The daphnia, while unappetizing, perform an important function.
The tiny crustaceans – not insects, despite the “water flea” moniker – eat algae, which can turn into “a real problem” otherwise.
The entire process, from the time a GSBSD customer flushes his or her toilet until the effluent reaches the river, takes about a month to 45 days.
There are no individual septic tanks on the lagoon system. Damariscotta Mills customers, however, use septic tanks which the district maintains.
The Damariscotta Mills sewer lines carry gray water from the tanks to four pump stations and, eventually, to a sand filtration system on Depot Street.
The water, after filtration and disinfection, is pumped into Great Salt Bay.
A contractor periodically empties sludge from the Damariscotta Mills septic tanks at a septic disposal site near district headquarters on Piper Mill Road.
GSBSD employees screen the contents of the tanks and spread them at the site (a field near the lagoon), using lime to kill pathogens and fertilize the waste.
“It’ll smell for an hour or so,” Hutchings said. “The lime takes care of that.”
Hutchings’ association with the district began in 1986, when she worked as a laborer for the contractor building the wastewater treatment plant.
The district needed someone to help operate the plant. “I applied for it and they hired me,” Hutchings said.
Today, the wastewater division is facing a number of challenges. About 200,000 gallons of sludge have collected in the first lagoon. GSBSD must decide whether to hire a contractor to remove the sludge or install a treatment tank to compost the sludge on or off-site.

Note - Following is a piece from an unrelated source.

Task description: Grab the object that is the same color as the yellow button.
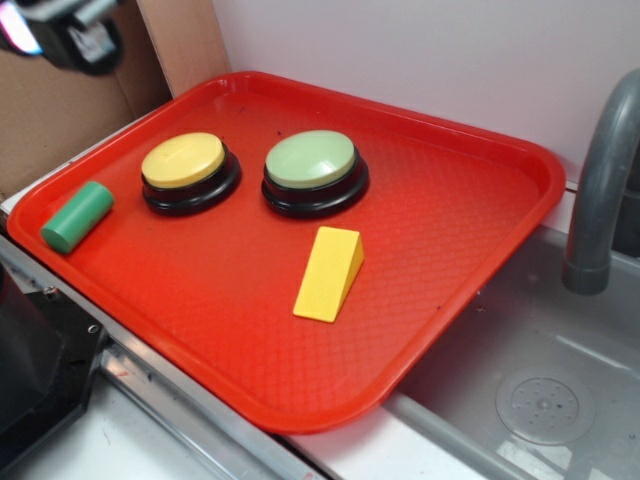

The district must remove the sludge periodically and, for the first time since the plant’s construction, it did around 2002-2003.
Elsewhere, an important sewer line under the municipal parking lot “has a few sags in it,” Hutchings said.
In the old days, wastewater from several buildings downtown flowed directly into the river. The district capped all the old pipes, re-routing the sewage to the lagoons. The old pipes, too – some of which are made of clay tile instead of PVC, like modern pipes – are in need of replacement, which further complicates matters, as the ownership of the old plumbing is often unclear.
The Town of Damariscotta is in the process of engineering major repairs to the parking lot, and the district wants to cooperate with the town to coordinate the projects and avoid tearing up the asphalt more than once.
District employees also deal with customers flushing a wide variety of inappropriate items, leading Hutchings to enclose a reminder in a recent bill.
The list of unwelcome objects includes baby/disinfecting wipes, disposable toilet cleaning pads, moist towelettes, makeup removal pads, disposable mop heads, dental floss and surface cleaning wipes.
“While many of these products are marketed as ‘flushable,’ several studies (and the experience of homeowners and utilities across the country) have shown that they do not break down after disposal like common toilet tissue,” Hutchings wrote. “The synthetic fibers that make the wipes and other products strong and effective can cause them to form clumps that easily entangle in pipes and pumps without ripping.”
The district hopes the potential consequences of disregarding the notice will cause consumers to take heed. “Sewage can back up behind these clogs, sometimes causing wastewater to discharge into homeowner basements or overflow pipes into surface waters,” Hutchings warned.
Preventing blockages, in addition to avoiding personal inconvenience, will “minimize additional work for our staff” and “protect not only your local surface waters but your bottom line by reducing the need for rate increases to fund expanding maintenance requirements,” Hutchings wrote.
The items, supposedly “flushable” or not, should go in the trash, along with “disposable” items like diapers, feminine hygiene products, plastic gloves, bags and cloths.
Hutchings adds pet fish and prescription medications, which are “starting to interrupt the reproductive systems of aquatic animals,” to the list.